Kantar Media Philippines
- Type: Subsidiary
- Industry: Marketing
- Founded: February 2009; 17 years ago
- Headquarters: 4th Floor Kalayaan Center, 65 V. Luna Road corner Kalayaan Avenue, Brgy. Pinyahan, Quezon City, Metro Manila, Philippines
- Services: Market research Consultancy
- Parent: Kantar Group
- Website: kantarmedia.com

= Kantar Media Philippines =

Philippine market research firm

Kantar Media Research Philippines (formerly known as Kantar/TNS Philippines, popularly referred to as Kantar Media Philippines or simply Kantar Media) is a market research firm in the Philippines that specializes in broadcast media. Kantar Media is responsible for audience measurement of television ratings across the country. ABS-CBN is the main television partner of Kantar Media Philippines.

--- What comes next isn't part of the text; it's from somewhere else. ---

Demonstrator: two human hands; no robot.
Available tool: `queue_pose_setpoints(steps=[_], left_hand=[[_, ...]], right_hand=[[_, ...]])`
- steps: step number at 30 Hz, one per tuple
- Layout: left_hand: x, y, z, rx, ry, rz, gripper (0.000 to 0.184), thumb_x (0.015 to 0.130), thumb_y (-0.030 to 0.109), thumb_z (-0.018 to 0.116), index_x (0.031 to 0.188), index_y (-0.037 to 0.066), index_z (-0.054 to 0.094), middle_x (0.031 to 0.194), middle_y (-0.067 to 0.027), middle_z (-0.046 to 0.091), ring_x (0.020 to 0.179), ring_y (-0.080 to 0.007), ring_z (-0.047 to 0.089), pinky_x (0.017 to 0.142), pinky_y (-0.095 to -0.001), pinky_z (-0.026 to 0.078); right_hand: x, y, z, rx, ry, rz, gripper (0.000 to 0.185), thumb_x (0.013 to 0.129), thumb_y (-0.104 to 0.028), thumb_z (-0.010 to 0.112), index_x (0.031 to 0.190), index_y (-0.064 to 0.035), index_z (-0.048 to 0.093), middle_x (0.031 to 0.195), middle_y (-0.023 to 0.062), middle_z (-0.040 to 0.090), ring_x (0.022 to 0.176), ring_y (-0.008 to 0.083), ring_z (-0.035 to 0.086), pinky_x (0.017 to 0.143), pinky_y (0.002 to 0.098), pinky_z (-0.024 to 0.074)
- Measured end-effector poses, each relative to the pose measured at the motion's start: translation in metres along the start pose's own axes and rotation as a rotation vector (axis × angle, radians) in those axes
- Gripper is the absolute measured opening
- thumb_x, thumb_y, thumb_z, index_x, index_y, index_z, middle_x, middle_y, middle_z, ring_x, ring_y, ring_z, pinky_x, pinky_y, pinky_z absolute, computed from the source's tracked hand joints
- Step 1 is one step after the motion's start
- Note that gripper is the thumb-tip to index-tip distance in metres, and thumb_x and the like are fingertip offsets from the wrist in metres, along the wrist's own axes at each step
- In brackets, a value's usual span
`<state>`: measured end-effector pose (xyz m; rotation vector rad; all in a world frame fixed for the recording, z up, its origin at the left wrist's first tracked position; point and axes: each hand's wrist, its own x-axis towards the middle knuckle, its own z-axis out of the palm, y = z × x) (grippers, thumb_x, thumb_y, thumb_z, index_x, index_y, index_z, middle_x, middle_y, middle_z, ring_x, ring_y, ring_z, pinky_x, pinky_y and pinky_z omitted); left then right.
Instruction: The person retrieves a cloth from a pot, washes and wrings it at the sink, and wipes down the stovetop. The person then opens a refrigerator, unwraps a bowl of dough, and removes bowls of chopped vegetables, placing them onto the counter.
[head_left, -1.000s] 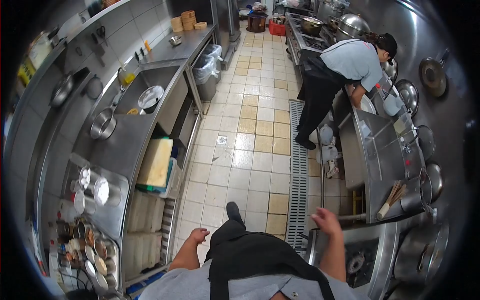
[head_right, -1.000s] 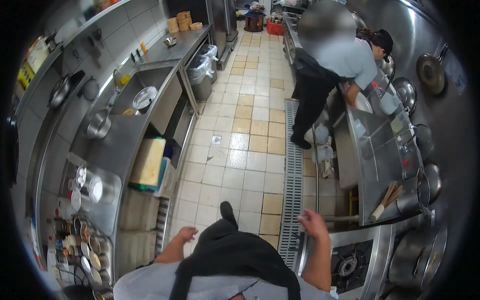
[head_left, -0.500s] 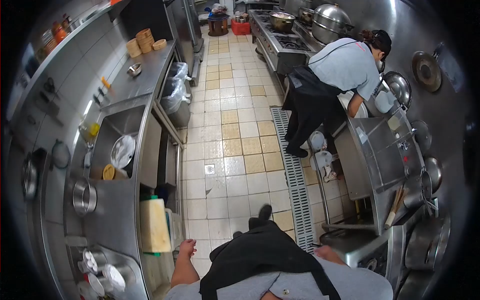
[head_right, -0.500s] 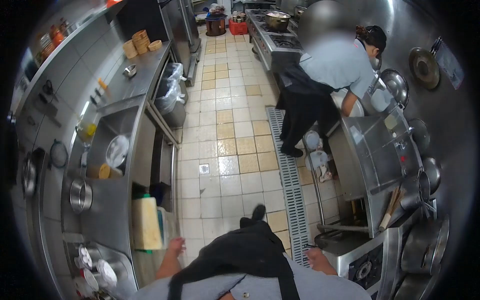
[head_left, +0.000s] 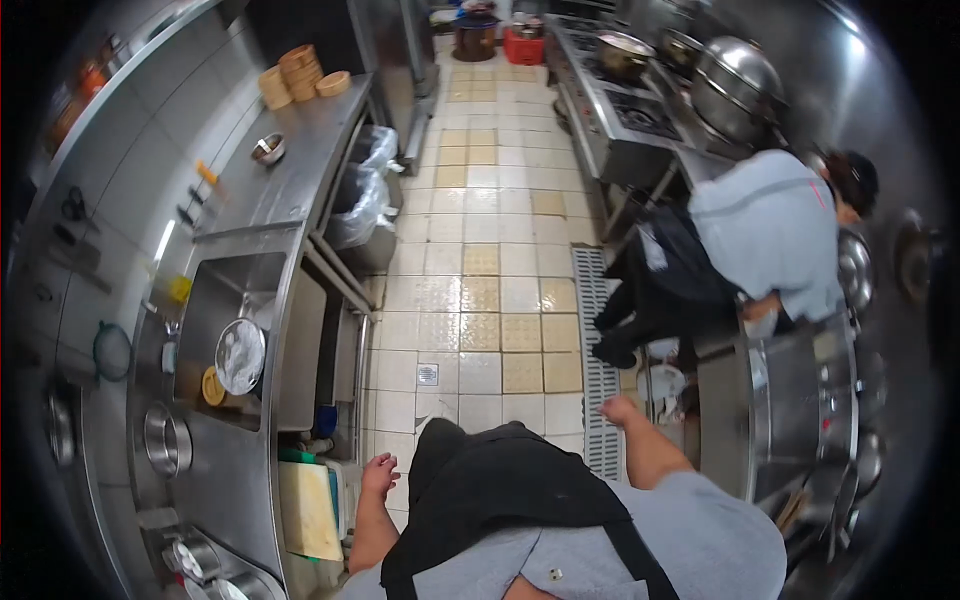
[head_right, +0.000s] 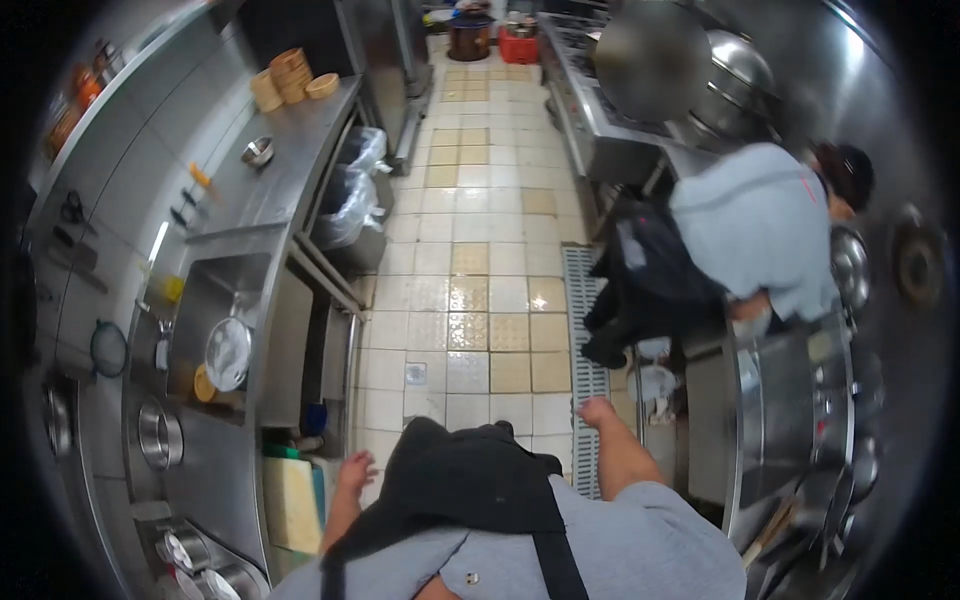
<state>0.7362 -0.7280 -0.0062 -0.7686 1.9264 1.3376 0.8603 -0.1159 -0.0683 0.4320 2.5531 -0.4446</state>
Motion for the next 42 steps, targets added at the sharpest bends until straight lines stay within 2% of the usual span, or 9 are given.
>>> queue_pose_setpoints(steps=[4,9,15,17,19,25,33,35,42], left_hand=[[0.013,0.046,0.005,-0.062,0.037,-0.096,0.046,0.088,0.025,0.064,0.130,0.009,0.052,0.108,-0.0074,0.066,0.074,-0.0194,0.066,0.057,-0.0325,0.047],[0.071,0.125,0.008,-0.147,0.029,-0.046,0.045,0.089,0.024,0.064,0.129,0.008,0.053,0.108,-0.0088,0.066,0.073,-0.0194,0.066,0.056,-0.0320,0.048],[0.180,0.312,-0.010,-0.205,-0.071,0.331,0.046,0.090,0.025,0.062,0.130,0.005,0.053,0.101,-0.0066,0.065,0.079,-0.0168,0.063,0.062,-0.0296,0.048],[0.184,0.402,-0.018,-0.234,-0.071,0.420,0.049,0.089,0.026,0.064,0.131,0.003,0.050,0.100,-0.0051,0.064,0.078,-0.0140,0.062,0.064,-0.0283,0.049],[0.187,0.487,-0.021,-0.377,-0.060,0.426,0.052,0.089,0.026,0.064,0.133,0.004,0.048,0.106,-0.0057,0.063,0.080,-0.0137,0.064,0.065,-0.0274,0.050],[0.248,0.643,-0.020,-0.530,0.042,0.555,0.059,0.092,0.027,0.061,0.141,0.005,0.036,0.123,-0.0097,0.059,0.087,-0.0178,0.066,0.071,-0.0284,0.052],[0.298,0.744,-0.014,-1.047,0.194,0.561,0.060,0.094,0.028,0.057,0.141,0.008,0.027,0.133,-0.0176,0.047,0.101,-0.0347,0.061,0.080,-0.0436,0.052],[0.308,0.758,-0.020,-1.152,0.201,0.569,0.059,0.093,0.033,0.059,0.139,0.010,0.029,0.133,-0.0185,0.046,0.105,-0.0382,0.058,0.085,-0.0472,0.050],[0.386,0.807,-0.074,-1.516,0.169,0.599,0.072,0.087,0.039,0.066,0.141,0.013,0.024,0.135,-0.0169,0.042,0.111,-0.0379,0.055,0.090,-0.0487,0.046]], right_hand=[[0.136,-0.080,-0.131,0.736,0.185,0.108,0.033,0.083,-0.022,0.070,0.108,0.0001,0.065,0.081,0.0062,0.067,0.073,0.0143,0.062,0.061,0.0313,0.0501],[0.213,-0.158,-0.196,0.687,0.196,-0.043,0.037,0.086,-0.023,0.068,0.114,0.0003,0.062,0.082,0.0044,0.065,0.066,0.0130,0.059,0.057,0.0294,0.0493],[0.212,-0.161,-0.163,0.794,-0.304,0.365,0.015,0.085,-0.022,0.068,0.089,-0.0071,0.067,0.063,0.0011,0.056,0.055,0.0121,0.055,0.045,0.0288,0.0415],[0.188,-0.164,-0.182,0.620,-0.290,0.291,0.020,0.086,-0.024,0.065,0.078,-0.0066,0.061,0.066,0.0051,0.059,0.056,0.0175,0.060,0.045,0.0322,0.0467],[0.241,0.012,0.025,-0.271,0.158,-0.537,0.022,0.090,-0.027,0.056,0.079,-0.0091,0.061,0.066,0.0061,0.058,0.057,0.0229,0.060,0.051,0.0436,0.0484],[0.295,0.013,-0.089,0.146,-0.221,-0.138,0.022,0.091,-0.029,0.055,0.080,-0.0104,0.061,0.066,0.0052,0.057,0.058,0.0231,0.059,0.053,0.0445,0.0481],[0.488,0.023,-0.229,-0.148,-0.124,-0.509,0.022,0.091,-0.030,0.054,0.082,-0.0121,0.061,0.065,0.0040,0.055,0.060,0.0232,0.057,0.056,0.0455,0.0478],[0.520,-0.044,-0.361,1.022,-0.421,0.403,0.017,0.091,-0.030,0.056,0.086,-0.0137,0.060,0.064,0.0035,0.053,0.063,0.0246,0.056,0.058,0.0460,0.0480],[0.679,-0.140,-0.516,1.037,0.006,0.304,0.015,0.090,-0.024,0.062,0.100,-0.0127,0.059,0.081,0.0006,0.059,0.066,0.0190,0.060,0.053,0.0356,0.0469]])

As of 2015, Kantar Media employs a nationwide panel of 2,610 urban and rural households, with a respondent base of 7,000 individuals representing one hundred percent (100%) of the total Philippine TV viewing population.

The panel reports on seven sectors, namely National Capital Region, Suburbs, North Luzon, Central Luzon, South Luzon, Visayas, and Mindanao. The Suburbs consist of four provinces: Bulacan, Cavite, Laguna, and Rizal.

==History==
In January 2009, Kantar Media officially released its national television audience measurement data in the Philippines via Taylor Nelson Sofres (TNS) Media, a subsidiary of Kantar Group. In February 2009, Kantar Group merged TNS with Kantar Media Research International, which is now called Kantar Media.

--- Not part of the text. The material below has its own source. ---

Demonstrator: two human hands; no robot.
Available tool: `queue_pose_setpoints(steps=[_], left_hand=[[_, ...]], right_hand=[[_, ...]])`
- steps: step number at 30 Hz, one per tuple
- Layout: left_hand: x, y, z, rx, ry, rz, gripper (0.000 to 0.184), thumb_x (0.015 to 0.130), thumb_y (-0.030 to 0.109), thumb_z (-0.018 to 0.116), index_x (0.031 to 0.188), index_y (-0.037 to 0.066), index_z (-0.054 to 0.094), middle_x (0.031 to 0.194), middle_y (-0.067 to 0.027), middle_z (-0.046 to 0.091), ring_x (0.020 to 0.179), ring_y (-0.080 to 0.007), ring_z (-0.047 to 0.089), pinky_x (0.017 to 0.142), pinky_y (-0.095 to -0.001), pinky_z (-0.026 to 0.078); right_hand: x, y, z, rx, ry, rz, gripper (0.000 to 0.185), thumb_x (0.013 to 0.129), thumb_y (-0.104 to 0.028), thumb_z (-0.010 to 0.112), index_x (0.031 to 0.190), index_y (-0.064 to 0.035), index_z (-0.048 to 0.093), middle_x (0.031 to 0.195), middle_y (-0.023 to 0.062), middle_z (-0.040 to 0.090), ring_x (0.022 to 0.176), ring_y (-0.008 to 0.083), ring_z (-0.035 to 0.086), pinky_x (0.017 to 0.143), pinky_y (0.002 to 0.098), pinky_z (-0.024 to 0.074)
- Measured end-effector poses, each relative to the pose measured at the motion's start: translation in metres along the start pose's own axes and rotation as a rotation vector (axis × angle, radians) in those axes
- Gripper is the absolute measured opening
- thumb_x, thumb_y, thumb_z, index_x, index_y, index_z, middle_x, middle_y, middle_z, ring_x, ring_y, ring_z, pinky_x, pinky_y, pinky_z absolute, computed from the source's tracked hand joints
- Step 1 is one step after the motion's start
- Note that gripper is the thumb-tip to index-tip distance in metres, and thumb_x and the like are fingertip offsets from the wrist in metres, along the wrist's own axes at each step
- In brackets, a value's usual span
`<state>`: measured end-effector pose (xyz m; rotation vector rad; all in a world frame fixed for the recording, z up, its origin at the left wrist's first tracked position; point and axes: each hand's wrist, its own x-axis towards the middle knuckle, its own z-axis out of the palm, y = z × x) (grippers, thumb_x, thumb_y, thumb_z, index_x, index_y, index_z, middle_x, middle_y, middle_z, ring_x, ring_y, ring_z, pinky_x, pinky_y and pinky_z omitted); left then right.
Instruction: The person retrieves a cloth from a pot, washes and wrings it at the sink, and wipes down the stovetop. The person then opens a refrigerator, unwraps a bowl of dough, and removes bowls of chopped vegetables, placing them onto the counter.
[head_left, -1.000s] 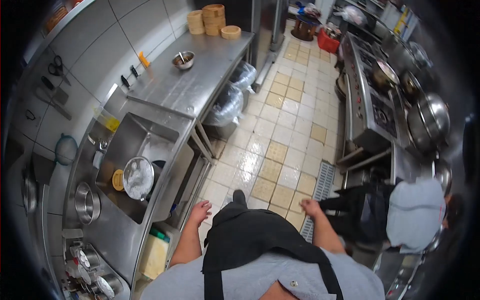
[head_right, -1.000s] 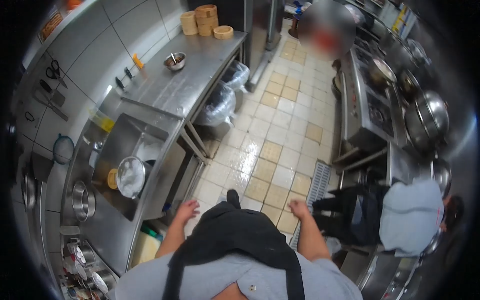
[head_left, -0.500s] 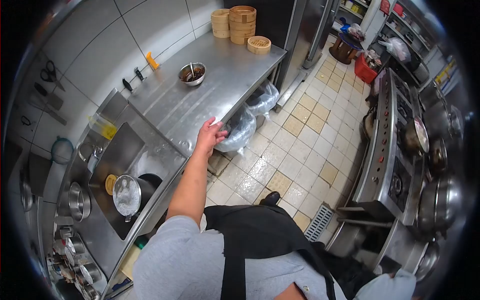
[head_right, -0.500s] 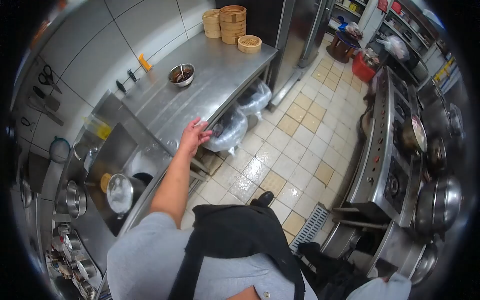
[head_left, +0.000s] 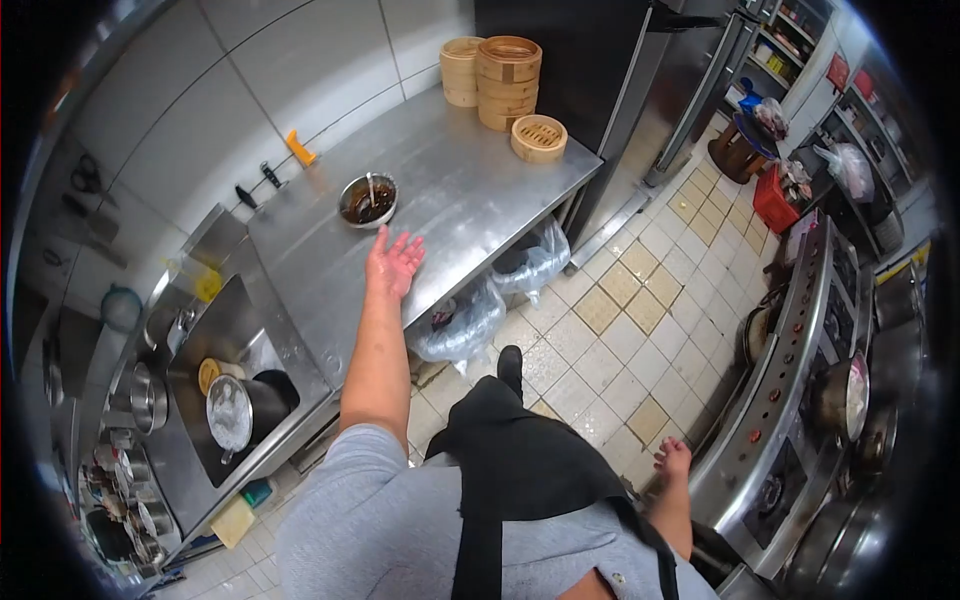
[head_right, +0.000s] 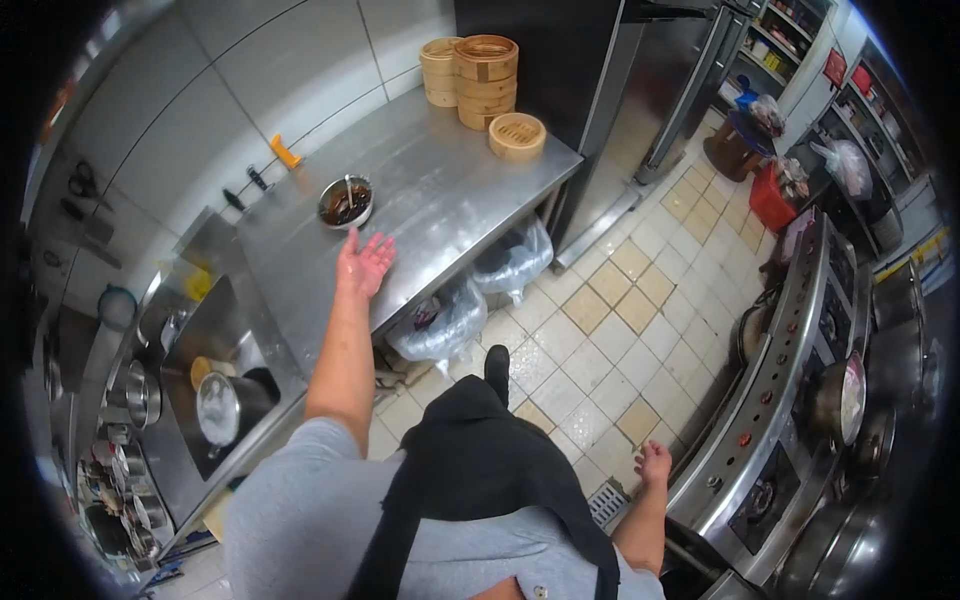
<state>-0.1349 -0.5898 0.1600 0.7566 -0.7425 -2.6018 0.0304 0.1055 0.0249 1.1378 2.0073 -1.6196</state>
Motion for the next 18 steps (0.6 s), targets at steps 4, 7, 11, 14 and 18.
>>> queue_pose_setpoints(steps=[4,7,11,14,18], left_hand=[[0.047,0.003,0.015,-0.107,-0.050,0.145,0.074,0.086,0.042,0.066,0.140,0.011,0.027,0.145,-0.0122,0.033,0.124,-0.0397,0.045,0.099,-0.0532,0.039],[0.081,0.012,0.021,-0.114,-0.033,0.216,0.074,0.086,0.043,0.065,0.141,0.013,0.026,0.150,-0.0082,0.027,0.127,-0.0394,0.042,0.100,-0.0531,0.037],[0.116,0.022,0.054,-0.040,0.289,0.332,0.074,0.088,0.041,0.062,0.145,0.013,0.024,0.151,-0.0081,0.027,0.121,-0.0386,0.049,0.098,-0.0503,0.040],[0.131,0.012,0.106,0.234,0.068,0.338,0.067,0.092,0.036,0.058,0.146,0.010,0.027,0.146,-0.0102,0.037,0.112,-0.0331,0.056,0.093,-0.0446,0.045],[0.119,-0.031,0.239,0.428,-0.322,0.339,0.054,0.094,0.026,0.056,0.140,0.005,0.037,0.135,-0.0120,0.051,0.107,-0.0235,0.060,0.085,-0.0336,0.050]], right_hand=[[0.016,-0.025,0.030,-0.068,-0.053,0.059,0.019,0.089,-0.026,0.063,0.100,-0.0113,0.058,0.080,0.0004,0.059,0.064,0.0205,0.059,0.051,0.0368,0.0459],[0.018,-0.017,0.049,-0.068,-0.130,0.198,0.018,0.091,-0.027,0.060,0.099,-0.0110,0.059,0.079,0.0004,0.058,0.068,0.0230,0.059,0.052,0.0365,0.0452],[0.003,-0.004,0.052,-0.219,-0.154,0.169,0.019,0.092,-0.028,0.058,0.099,-0.0098,0.060,0.079,0.0009,0.059,0.069,0.0227,0.059,0.053,0.0354,0.0451],[0.025,0.009,0.038,-0.319,-0.174,0.142,0.019,0.092,-0.026,0.058,0.099,-0.0090,0.060,0.079,0.0010,0.059,0.069,0.0216,0.059,0.053,0.0348,0.0454],[0.070,0.010,0.011,-0.401,-0.184,0.097,0.019,0.092,-0.025,0.058,0.100,-0.0080,0.060,0.079,0.0012,0.060,0.070,0.0200,0.059,0.053,0.0340,0.0457]])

In June 2012, Kantar Media launched its Mega Manila TV Advertising Expenditure Service, integrated with its audience measurement service through Infosys+. This integration provides faster access to information and combines data from time blocks, programs, and advertisements into a single analysis to serve leading local and regional broadcast networks, advertising agencies, and media planners. Furthermore, Kantar Media also offers custom media research services for radio, print, and digital media.

Kantar Media became the official radio survey partner of the Radio Research Council (RRC) and Kapisanan ng mga Brodkaster ng Pilipinas (KBP) in December 2014, covering 53 cities in the Philippines.

Originally, due to the COVID-19 pandemic and the broadcast stoppage of its main partner ABS-CBN due to the non-renewal of its congressional franchise on July 10, 2020, Kantar Media announced that it would end its television ratings service by the end of 2020. However, the plan was reversed after ABS-CBN secured a deal with Jesus Is Lord Church Worldwide through ZOE Broadcasting Network to air some programs on A2Z Channel 11 (formerly ZOE TV, QTV/Q, and GMA News TV). ABS-CBN to broadcast a selected deal with Villar Group owned by the All Value Holdings Inc. through Advanced Media Broadcasting System of current ABS-CBN programs of All TV.